_What is being asked_
Beneath this task is a listing; tally its lines that contain "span" and give only the total.

_Data below_
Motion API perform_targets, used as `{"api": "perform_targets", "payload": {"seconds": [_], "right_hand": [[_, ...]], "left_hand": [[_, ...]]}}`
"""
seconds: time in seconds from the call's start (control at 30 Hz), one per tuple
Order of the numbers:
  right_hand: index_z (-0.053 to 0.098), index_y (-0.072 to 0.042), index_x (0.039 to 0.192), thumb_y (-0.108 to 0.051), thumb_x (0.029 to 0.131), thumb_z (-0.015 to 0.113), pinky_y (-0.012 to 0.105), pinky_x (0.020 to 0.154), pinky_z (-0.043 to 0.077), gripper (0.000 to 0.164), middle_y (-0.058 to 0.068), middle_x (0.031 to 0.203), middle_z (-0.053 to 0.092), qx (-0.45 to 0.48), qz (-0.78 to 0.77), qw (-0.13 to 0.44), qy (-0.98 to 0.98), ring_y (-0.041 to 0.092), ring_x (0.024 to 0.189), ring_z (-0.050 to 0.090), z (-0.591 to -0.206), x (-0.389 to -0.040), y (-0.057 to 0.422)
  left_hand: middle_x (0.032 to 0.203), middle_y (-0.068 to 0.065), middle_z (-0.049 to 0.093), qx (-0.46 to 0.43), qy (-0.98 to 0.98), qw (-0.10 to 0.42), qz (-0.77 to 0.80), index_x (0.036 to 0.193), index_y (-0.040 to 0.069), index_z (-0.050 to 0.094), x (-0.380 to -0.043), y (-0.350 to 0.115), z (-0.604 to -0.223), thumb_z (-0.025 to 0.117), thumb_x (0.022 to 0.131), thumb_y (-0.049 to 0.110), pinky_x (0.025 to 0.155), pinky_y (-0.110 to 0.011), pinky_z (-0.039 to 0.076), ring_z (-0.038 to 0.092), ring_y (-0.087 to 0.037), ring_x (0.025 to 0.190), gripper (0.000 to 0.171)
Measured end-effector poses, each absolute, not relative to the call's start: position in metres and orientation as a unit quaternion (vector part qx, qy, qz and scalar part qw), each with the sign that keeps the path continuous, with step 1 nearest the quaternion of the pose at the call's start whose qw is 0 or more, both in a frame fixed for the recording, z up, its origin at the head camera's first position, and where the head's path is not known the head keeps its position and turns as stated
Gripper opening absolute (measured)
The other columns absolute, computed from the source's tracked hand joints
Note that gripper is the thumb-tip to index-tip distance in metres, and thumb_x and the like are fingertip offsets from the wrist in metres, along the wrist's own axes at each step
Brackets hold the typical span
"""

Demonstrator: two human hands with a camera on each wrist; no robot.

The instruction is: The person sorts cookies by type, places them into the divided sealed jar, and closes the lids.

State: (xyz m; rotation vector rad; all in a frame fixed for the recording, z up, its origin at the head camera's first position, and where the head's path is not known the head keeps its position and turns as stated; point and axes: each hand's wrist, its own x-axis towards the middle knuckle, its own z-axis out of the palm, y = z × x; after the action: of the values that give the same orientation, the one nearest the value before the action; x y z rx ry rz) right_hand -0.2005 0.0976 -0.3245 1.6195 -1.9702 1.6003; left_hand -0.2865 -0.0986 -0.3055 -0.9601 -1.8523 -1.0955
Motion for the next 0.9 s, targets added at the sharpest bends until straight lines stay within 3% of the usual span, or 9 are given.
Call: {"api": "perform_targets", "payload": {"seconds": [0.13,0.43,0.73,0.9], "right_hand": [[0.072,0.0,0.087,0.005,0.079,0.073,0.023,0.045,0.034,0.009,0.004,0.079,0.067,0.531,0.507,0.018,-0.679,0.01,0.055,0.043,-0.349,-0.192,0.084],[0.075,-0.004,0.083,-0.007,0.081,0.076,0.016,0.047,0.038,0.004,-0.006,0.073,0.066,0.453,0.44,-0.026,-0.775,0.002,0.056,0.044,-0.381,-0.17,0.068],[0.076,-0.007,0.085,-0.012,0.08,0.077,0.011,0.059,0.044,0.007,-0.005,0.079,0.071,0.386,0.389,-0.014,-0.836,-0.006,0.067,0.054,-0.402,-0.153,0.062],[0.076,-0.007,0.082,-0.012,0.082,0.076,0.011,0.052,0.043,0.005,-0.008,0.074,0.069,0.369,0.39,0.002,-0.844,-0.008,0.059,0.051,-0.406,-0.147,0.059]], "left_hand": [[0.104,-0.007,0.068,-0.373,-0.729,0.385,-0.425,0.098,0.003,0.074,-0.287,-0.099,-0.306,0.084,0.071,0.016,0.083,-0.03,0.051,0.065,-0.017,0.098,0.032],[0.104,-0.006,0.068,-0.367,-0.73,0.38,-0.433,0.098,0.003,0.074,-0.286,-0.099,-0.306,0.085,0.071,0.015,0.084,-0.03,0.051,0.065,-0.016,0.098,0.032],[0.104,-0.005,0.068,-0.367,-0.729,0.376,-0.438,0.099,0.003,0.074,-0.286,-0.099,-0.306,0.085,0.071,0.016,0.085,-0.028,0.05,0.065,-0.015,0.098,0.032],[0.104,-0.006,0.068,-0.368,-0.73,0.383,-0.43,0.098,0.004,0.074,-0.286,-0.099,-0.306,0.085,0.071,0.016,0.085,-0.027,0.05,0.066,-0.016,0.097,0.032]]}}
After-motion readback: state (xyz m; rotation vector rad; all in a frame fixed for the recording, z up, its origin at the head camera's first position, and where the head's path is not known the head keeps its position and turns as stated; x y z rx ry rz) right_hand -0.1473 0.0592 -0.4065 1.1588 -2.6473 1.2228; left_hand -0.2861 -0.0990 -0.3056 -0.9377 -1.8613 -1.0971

_Finished task_
2